▸ **WHAT YOU NEED TO DO**:
Write out, word for word, the part of the listing below that opens with the line containing "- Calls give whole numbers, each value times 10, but" and closes with the line containing "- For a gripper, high", keeping both of those lines and adding no others.

+ + + + + + +

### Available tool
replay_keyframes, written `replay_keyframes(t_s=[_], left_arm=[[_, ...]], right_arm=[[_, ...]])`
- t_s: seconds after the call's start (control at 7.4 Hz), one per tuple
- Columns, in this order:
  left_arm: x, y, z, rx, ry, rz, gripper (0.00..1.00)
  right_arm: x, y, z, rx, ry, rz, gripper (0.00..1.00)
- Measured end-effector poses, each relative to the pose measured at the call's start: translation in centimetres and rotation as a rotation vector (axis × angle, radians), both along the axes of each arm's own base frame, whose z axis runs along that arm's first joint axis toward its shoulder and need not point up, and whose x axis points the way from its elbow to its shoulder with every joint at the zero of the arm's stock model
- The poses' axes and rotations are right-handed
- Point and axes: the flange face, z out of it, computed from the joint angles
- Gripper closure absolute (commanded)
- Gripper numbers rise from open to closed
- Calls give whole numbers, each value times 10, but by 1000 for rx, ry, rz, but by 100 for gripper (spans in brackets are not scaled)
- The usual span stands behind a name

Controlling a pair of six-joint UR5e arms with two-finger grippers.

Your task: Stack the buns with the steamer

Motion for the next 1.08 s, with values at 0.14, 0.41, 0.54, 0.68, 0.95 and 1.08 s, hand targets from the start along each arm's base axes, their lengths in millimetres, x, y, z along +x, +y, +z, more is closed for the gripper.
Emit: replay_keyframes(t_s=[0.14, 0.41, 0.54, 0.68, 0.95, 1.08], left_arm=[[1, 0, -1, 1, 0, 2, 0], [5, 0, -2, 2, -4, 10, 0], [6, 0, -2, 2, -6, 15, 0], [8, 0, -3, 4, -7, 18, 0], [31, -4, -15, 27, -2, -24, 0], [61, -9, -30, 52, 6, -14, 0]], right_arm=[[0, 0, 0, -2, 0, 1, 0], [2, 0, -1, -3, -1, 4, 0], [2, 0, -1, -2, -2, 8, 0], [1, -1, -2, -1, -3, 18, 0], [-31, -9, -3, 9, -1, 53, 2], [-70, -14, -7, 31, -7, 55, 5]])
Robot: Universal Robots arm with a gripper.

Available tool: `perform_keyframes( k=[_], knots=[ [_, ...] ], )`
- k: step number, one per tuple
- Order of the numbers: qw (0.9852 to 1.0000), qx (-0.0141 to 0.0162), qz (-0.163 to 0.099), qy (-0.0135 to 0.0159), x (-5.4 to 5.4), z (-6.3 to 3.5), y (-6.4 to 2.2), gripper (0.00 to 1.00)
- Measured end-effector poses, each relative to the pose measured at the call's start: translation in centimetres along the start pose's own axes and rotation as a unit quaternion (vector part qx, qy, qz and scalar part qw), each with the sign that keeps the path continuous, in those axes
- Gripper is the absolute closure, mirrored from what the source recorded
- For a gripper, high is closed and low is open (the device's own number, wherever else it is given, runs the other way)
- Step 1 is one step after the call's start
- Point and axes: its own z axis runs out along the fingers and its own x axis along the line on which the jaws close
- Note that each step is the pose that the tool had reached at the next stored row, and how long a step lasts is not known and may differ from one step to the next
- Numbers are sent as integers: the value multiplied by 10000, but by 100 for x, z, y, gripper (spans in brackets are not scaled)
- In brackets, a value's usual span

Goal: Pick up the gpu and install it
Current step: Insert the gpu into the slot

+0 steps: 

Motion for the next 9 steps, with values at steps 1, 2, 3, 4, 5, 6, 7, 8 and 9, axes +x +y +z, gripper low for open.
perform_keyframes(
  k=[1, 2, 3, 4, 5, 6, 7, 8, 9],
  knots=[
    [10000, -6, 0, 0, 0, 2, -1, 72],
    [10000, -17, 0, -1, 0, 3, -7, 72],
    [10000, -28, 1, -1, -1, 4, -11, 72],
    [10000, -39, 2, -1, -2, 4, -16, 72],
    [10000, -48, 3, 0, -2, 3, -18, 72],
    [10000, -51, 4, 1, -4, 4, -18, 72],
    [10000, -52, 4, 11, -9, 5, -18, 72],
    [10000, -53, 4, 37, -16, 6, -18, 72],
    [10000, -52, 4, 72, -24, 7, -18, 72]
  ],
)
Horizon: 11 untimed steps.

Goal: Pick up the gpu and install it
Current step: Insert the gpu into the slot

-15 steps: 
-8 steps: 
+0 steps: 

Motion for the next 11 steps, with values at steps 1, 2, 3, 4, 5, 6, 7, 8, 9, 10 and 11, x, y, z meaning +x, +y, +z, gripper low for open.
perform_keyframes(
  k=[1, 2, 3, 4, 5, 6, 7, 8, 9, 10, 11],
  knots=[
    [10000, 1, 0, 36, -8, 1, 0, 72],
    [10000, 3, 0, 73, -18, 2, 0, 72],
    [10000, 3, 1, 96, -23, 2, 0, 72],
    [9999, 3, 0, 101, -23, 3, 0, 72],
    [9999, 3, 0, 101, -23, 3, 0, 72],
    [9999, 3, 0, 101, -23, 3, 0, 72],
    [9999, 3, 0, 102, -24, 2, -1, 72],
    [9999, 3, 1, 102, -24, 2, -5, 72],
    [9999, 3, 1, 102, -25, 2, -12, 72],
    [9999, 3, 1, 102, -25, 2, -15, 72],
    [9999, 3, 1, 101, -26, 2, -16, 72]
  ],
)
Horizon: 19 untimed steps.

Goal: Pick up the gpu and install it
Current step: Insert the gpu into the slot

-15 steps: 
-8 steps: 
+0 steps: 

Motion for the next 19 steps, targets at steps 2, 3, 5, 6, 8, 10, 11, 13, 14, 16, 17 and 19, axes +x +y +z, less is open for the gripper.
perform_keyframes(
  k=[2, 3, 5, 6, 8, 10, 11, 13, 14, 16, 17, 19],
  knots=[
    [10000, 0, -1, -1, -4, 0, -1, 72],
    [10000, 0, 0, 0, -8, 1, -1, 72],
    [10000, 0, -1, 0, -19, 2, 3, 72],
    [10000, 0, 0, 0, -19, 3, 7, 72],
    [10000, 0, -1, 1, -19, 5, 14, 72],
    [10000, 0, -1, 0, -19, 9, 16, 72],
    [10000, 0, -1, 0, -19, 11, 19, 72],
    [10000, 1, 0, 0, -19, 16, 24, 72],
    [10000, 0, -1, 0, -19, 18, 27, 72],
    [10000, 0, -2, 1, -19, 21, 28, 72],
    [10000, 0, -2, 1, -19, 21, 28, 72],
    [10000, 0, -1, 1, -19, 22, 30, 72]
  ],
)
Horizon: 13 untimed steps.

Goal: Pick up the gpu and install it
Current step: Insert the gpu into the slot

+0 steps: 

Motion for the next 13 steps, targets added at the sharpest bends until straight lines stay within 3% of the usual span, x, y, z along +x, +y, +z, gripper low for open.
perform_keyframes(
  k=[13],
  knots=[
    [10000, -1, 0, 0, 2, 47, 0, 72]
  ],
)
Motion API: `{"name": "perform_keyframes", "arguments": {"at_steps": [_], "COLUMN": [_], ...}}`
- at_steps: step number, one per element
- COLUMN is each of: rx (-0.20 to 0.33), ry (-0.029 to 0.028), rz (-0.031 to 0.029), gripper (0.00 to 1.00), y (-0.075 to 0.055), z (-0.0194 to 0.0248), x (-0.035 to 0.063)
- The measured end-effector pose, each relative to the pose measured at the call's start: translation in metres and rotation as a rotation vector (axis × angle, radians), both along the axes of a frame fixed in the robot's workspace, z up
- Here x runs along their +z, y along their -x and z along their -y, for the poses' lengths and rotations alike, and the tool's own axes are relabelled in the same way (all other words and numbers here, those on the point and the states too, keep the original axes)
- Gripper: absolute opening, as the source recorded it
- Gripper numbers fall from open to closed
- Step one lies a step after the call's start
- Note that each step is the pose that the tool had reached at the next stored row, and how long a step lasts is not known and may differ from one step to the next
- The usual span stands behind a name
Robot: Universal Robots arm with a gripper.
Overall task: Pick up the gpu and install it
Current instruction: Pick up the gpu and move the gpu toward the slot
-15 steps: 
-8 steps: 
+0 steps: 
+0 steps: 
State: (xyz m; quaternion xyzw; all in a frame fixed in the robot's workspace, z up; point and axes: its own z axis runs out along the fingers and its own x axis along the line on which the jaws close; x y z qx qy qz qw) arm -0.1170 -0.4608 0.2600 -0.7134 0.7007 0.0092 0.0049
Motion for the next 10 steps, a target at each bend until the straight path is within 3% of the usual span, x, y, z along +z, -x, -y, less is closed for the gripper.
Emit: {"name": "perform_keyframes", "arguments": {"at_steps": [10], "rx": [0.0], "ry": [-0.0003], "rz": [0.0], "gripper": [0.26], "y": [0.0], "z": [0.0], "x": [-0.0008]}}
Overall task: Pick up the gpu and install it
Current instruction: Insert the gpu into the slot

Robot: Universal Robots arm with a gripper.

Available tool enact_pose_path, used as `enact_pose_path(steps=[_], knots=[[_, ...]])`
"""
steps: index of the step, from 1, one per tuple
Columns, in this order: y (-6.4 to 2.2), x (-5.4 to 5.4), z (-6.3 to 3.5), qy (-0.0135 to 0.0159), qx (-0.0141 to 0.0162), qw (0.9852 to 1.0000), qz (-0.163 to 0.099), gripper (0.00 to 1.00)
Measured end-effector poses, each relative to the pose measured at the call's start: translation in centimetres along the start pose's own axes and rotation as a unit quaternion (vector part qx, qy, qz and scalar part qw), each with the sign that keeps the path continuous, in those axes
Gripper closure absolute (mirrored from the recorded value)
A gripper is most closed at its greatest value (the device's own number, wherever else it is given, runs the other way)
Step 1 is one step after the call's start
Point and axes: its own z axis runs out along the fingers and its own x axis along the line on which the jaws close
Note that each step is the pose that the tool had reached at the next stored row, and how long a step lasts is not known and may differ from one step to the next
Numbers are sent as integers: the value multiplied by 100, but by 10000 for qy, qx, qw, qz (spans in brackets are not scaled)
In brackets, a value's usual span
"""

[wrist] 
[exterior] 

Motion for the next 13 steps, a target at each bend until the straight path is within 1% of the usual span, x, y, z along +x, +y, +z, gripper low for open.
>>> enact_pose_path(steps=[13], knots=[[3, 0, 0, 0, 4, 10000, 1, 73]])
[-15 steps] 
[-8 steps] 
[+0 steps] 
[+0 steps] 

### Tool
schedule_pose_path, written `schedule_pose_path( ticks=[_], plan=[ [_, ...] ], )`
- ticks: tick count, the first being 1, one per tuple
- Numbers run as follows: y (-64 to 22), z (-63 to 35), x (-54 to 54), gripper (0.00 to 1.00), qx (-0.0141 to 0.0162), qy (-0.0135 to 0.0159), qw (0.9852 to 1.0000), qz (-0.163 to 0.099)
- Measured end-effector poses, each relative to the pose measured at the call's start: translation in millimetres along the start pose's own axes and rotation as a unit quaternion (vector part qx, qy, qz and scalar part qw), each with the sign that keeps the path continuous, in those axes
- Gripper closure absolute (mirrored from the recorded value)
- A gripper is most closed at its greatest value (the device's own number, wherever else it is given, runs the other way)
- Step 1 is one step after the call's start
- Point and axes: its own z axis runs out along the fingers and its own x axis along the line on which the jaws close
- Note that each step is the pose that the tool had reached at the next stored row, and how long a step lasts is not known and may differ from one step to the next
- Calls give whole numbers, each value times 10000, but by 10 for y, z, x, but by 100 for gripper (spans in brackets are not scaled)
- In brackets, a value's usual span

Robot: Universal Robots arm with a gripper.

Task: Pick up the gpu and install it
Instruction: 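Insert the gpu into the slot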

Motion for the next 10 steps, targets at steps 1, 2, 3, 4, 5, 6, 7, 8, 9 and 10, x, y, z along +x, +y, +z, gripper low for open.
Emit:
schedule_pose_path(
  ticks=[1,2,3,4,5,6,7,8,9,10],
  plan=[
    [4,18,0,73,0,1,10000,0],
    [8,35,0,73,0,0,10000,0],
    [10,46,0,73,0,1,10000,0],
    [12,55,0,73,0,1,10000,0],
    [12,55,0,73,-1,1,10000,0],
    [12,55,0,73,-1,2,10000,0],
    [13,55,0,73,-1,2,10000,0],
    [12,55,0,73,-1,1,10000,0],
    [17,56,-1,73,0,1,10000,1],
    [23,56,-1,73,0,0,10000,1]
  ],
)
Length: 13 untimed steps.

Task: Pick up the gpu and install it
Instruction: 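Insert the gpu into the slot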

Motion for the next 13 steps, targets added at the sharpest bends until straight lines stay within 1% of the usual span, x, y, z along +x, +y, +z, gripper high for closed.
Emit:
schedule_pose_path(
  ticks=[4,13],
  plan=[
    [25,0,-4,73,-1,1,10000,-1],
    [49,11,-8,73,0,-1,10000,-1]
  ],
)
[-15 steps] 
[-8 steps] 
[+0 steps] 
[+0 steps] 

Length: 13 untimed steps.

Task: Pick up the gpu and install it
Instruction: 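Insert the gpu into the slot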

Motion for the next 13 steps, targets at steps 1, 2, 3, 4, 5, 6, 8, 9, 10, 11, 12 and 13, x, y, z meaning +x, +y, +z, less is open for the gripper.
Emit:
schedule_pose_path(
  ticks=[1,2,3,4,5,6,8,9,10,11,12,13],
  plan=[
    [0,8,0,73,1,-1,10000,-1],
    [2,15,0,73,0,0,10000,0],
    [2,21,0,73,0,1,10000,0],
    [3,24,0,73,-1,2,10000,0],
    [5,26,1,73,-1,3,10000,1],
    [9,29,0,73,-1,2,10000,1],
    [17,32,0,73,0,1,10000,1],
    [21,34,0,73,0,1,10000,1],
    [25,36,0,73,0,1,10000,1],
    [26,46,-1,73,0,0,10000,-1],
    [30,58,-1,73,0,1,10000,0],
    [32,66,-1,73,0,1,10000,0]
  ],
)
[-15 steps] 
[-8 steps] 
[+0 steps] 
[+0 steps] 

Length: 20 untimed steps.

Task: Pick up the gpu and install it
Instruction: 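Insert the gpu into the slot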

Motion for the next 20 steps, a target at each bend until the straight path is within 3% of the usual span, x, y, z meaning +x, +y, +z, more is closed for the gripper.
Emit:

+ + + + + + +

▸ **RESPONSE TO THE TASK**:
- Calls give whole numbers, each value times 10, but by 1000 for rx, ry, rz, but by 100 for gripper (spans in brackets are not scaled)
- The usual span stands behind a name

Controlling a pair of six-joint UR5e arms with two-finger grippers.

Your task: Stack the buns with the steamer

Motion for the next 1.08 s, with values at 0.14, 0.41, 0.54, 0.68, 0.95 and 1.08 s, hand targets from the start along each arm's base axes, their lengths in millimetres, x, y, z along +x, +y, +z, more is closed for the gripper.
Emit: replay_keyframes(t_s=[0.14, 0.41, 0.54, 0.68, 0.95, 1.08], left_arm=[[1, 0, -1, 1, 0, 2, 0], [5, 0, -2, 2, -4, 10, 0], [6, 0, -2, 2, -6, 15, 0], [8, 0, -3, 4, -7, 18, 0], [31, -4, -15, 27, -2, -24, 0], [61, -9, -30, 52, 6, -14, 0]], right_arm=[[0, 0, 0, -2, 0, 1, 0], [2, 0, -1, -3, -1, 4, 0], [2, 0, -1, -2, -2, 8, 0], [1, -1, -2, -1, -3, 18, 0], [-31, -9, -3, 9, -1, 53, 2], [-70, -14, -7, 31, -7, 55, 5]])
Robot: Universal Robots arm with a gripper.

Available tool: `perform_keyframes( k=[_], knots=[ [_, ...] ], )`
- k: step number, one per tuple
- Order of the numbers: qw (0.9852 to 1.0000), qx (-0.0141 to 0.0162), qz (-0.163 to 0.099), qy (-0.0135 to 0.0159), x (-5.4 to 5.4), z (-6.3 to 3.5), y (-6.4 to 2.2), gripper (0.00 to 1.00)
- Measured end-effector poses, each relative to the pose measured at the call's start: translation in centimetres along the start pose's own axes and rotation as a unit quaternion (vector part qx, qy, qz and scalar part qw), each with the sign that keeps the path continuous, in those axes
- Gripper is the absolute closure, mirrored from what the source recorded
- For a gripper, high is closed and low is open (the device's own number, wherever else it is given, runs the other way)

That is the complete answer.